Each line in the listing below that contains "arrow" should be returned.

BEGIN INFORMATION PROVIDED

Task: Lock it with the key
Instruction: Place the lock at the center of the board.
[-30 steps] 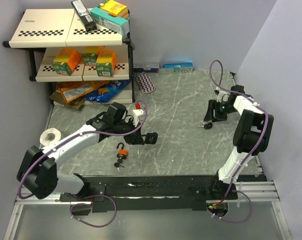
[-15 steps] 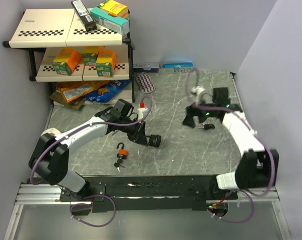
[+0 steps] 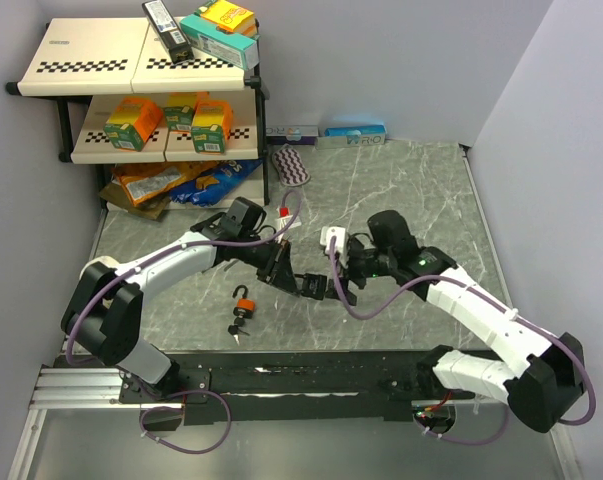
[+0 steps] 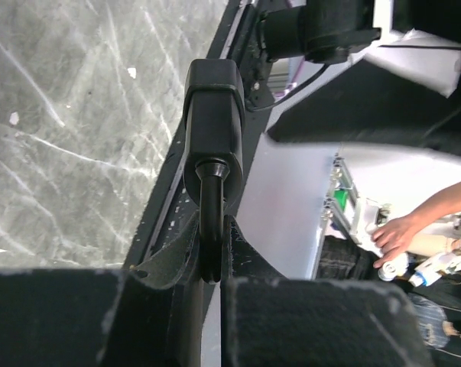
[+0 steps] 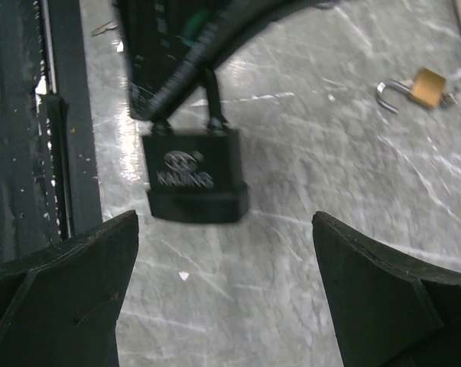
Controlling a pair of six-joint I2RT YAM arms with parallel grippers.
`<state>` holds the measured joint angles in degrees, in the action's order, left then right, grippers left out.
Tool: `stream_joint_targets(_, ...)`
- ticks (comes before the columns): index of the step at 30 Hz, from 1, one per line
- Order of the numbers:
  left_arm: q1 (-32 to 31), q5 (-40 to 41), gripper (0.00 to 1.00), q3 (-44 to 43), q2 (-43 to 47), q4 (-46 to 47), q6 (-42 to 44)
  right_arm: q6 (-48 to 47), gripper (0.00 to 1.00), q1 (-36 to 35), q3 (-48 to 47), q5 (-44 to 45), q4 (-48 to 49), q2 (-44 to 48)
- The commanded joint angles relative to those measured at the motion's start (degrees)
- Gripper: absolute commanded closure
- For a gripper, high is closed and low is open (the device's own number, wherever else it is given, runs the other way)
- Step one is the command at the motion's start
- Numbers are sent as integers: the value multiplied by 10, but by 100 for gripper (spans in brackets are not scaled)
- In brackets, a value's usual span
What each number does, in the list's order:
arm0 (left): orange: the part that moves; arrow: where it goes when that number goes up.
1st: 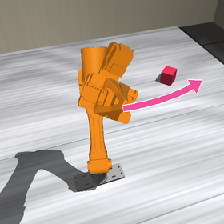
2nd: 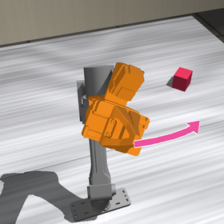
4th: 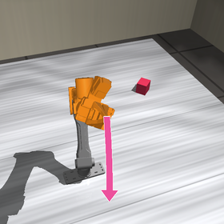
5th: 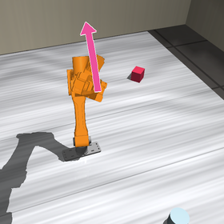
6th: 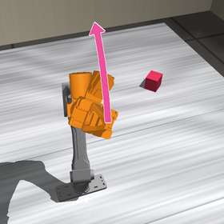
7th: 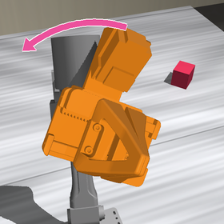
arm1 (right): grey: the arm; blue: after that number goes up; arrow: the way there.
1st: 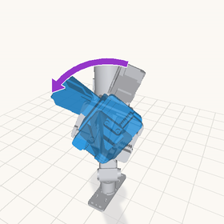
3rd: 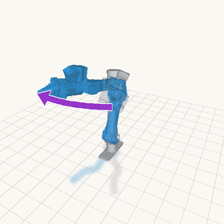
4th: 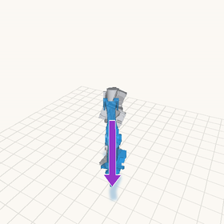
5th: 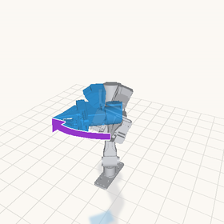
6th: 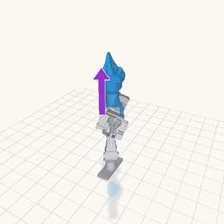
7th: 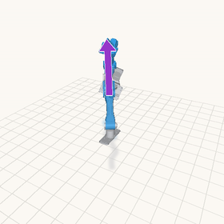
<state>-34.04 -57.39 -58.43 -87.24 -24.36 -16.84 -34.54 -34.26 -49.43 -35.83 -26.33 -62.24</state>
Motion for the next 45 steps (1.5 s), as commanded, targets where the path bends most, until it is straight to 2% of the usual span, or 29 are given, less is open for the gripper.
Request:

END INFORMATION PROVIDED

(WRITTEN REPLY):
arm0 (left): orange: the part that moves; arrow: where it goes when that number goes up.
arm1 (right): grey: the arm; blue: after that number goes up; arrow: the way there.

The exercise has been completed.